First, the Lancet study is methodologically invalid. We’ve outlined a few of its problems; I suspect that you don’t know anything about data gathering, methods and statistics and therefore, you don’t understand valid criticisms of work claiming to be reliable. The JH/Lancet paper is, methodologically, pure empty garbabe.
Second, your informing us that SINCE JH is a top university, THEN, anything produced by any one of its members, MUST be top quality – is an invalid conclusion. You are making several factual and logical errors. Logically, your error is ‘appeal to authority’.
That’s always an error, morning star. You have a tendency to bow down to authority, eg, the UN and a University. Rather than thinking critically.
And ‘generalization’. There’s no way that anyone can claim that because Mercedes is a top quality car, THEN it is impossible that there’s anything wrong with your Mercedes.
The JH paper is filled, not merely with bias, with invalid definitions of terms, with invalid data gathering tactics, with invalid samples, but also, with bad, bad, bad statistics.

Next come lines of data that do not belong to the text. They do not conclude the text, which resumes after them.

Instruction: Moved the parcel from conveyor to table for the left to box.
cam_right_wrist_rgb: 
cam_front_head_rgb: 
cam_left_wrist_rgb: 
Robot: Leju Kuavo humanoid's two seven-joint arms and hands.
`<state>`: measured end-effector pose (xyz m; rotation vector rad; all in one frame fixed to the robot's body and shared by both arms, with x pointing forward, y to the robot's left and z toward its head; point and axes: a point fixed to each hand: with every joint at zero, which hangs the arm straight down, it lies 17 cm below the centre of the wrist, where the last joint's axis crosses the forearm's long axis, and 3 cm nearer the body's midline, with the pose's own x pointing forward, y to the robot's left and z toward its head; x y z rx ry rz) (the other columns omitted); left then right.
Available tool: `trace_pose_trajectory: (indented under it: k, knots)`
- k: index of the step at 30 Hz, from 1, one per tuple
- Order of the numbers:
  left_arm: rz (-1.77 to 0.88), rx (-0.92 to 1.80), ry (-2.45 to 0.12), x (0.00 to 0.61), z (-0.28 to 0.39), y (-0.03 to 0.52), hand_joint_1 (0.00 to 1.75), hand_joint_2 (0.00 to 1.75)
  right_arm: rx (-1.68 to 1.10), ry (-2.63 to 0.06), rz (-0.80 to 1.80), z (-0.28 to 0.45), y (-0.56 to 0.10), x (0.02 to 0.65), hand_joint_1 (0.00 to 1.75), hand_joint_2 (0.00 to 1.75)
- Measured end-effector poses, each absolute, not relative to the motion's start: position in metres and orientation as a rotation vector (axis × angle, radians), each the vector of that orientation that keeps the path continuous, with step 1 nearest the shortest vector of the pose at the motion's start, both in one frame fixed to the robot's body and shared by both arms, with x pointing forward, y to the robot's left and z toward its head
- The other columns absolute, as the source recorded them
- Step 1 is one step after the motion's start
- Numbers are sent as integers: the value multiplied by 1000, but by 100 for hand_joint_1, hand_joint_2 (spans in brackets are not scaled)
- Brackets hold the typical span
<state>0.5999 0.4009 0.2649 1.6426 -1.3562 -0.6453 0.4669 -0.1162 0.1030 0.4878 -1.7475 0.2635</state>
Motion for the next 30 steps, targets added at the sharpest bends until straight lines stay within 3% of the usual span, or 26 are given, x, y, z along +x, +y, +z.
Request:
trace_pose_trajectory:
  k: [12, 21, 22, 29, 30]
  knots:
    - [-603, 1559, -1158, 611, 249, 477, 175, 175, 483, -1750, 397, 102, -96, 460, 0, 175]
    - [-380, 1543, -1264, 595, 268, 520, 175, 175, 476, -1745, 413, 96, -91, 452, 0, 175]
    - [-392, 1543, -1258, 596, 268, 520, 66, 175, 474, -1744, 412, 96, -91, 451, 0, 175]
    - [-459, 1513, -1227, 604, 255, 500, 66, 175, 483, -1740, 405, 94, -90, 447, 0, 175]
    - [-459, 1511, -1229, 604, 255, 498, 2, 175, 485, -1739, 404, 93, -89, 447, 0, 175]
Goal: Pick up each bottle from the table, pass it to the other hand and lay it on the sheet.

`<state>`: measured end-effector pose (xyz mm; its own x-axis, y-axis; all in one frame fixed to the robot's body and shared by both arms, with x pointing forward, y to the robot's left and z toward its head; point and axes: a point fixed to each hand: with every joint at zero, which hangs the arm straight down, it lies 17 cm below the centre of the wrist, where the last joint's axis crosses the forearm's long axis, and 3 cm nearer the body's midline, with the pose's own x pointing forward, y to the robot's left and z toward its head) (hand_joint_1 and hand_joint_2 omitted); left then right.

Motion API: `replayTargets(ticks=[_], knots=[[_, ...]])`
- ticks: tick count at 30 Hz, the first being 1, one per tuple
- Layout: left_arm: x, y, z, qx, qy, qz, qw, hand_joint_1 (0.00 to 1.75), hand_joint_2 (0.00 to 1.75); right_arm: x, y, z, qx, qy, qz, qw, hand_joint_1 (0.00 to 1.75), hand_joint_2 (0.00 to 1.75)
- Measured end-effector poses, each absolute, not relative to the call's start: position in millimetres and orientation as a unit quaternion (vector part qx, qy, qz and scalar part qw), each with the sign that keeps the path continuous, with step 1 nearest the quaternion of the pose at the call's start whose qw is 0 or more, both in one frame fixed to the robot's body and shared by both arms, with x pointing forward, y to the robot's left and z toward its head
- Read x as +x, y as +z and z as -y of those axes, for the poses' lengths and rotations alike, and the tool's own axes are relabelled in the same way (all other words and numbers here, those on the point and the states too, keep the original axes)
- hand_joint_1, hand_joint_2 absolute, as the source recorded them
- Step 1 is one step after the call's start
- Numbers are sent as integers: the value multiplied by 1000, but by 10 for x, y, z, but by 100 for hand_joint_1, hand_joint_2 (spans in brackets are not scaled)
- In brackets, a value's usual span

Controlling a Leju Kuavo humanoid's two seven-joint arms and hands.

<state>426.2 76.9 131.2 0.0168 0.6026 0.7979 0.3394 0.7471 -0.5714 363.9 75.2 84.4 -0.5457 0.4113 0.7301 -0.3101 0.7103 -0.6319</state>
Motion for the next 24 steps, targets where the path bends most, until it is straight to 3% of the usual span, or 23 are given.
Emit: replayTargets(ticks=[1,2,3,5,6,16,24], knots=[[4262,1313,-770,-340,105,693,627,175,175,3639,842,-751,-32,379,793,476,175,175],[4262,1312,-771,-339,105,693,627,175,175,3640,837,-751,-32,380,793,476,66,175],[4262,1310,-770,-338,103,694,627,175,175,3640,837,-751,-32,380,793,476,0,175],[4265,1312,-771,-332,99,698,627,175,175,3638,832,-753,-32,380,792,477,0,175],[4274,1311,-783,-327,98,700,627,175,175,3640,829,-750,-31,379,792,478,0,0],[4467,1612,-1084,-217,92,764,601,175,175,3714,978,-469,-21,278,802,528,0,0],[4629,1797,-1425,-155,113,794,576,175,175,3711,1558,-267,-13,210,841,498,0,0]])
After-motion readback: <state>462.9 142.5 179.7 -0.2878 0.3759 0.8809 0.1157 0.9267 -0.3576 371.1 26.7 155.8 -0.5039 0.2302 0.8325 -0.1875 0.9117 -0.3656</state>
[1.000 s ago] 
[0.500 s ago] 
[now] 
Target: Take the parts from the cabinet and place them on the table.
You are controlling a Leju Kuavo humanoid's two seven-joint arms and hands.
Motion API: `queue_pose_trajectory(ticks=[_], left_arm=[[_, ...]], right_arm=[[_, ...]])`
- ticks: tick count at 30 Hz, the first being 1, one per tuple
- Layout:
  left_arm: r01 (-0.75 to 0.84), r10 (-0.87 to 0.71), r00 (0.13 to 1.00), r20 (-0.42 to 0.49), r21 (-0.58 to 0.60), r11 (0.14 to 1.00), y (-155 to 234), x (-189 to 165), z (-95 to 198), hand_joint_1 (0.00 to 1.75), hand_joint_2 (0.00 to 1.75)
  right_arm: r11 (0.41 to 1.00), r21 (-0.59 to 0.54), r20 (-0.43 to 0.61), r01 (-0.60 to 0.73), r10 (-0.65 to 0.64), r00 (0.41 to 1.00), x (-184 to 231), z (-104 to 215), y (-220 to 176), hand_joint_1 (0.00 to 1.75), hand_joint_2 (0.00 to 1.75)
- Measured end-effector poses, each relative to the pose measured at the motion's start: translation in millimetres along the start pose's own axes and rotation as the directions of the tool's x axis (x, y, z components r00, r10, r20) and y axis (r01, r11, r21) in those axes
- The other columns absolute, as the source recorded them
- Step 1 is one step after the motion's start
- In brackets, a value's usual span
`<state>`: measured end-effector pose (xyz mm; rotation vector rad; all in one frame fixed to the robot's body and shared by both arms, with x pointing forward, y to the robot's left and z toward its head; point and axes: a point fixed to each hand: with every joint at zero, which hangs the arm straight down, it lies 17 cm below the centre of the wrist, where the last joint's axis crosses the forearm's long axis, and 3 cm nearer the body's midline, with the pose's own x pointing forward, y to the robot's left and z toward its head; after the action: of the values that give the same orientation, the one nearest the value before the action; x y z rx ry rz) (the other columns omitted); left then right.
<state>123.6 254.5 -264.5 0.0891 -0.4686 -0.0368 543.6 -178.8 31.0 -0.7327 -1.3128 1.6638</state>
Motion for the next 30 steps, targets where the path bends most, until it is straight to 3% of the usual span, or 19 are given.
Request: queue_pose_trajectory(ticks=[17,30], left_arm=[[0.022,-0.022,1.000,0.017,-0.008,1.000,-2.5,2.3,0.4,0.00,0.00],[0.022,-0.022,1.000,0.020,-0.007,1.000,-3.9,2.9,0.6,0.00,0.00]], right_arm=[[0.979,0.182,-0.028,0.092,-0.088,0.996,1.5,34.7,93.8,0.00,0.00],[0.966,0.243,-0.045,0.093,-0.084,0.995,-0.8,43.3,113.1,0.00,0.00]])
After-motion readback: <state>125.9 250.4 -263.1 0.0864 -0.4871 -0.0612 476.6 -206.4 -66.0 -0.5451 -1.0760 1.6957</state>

Again, morningstar, your tendency to bow down before what you assume is Authority, means that you come to invalid conclusions. The UN is a corrupt morass of unelected representatives of various dictatorships and totalitarian states. It is totally unaccountable; its record of work over the past generation is abyssmal. It has done more harm in its lifetime than can be imagined. This harm includes its refusal to assist genocides in various countries; its open money laundering and theft of UN monies diverted to individual UN delegate pockets.
And, morningstar, you haven’t a clue about sovereignty. Or war.
By the way, the Iraqi people are a lot better now than in the era of Saddam Hussein. And a lot better than during the way. Of course, you aren’t interested in the truth, are you? You prefer to stick to your bad science, bad reporting, and mythic love-in with the UN. Enjoy it, Cloud Dweller.
ET, I think it is highly unfair of you to use logic and facts to beat up on poor morningstar. You’re engaging in a battle of wits with an unarmed man/woman/whatsit, which just isn’t cricket.
It just feeeeels right to morningstar, therefore it must -be- right.
Right?
This has been an interesting read this morning. It appears to this reader the following:
Morningstar offers her biased non-factual talking points.
Others offer facts and challenges to Morningstar to try and educate her.
To the Others- stop wasting your time trying to educate Moronstar. She will never let facts get in the way of her opinion. In her world, the US is the criminal. Look back to her comments on Viet Nam. She has no understanding or compassion for the millions of innocents that died when we left. She has no understanding or compassion for the innocents that were killed in Rawanda, or fill in the blank. All she knows is what she learned in the university. She has no critical thinking skills, so why waste your time.
It would be like trying to educate one trained in the Madrassa that Islam does not want you to kill the unbelievers.
Better to write a note to one of those that are keeping the evil at bay. She is a lost cause, a parasite that feeds at the public trough and cares not what price is paid to insure her freedom.
Help the 3rd world 1 micro-loan at a time- http://www.kiva.org
PS:
I stumbled across this “Final Blog” of a “rough man”. Sleep peaceably tonight Morningstar.
http://www.andrewolmsted.com/
“Good people sleep peaceably in their beds at night only because rough men stand ready to do violence on their behalf.”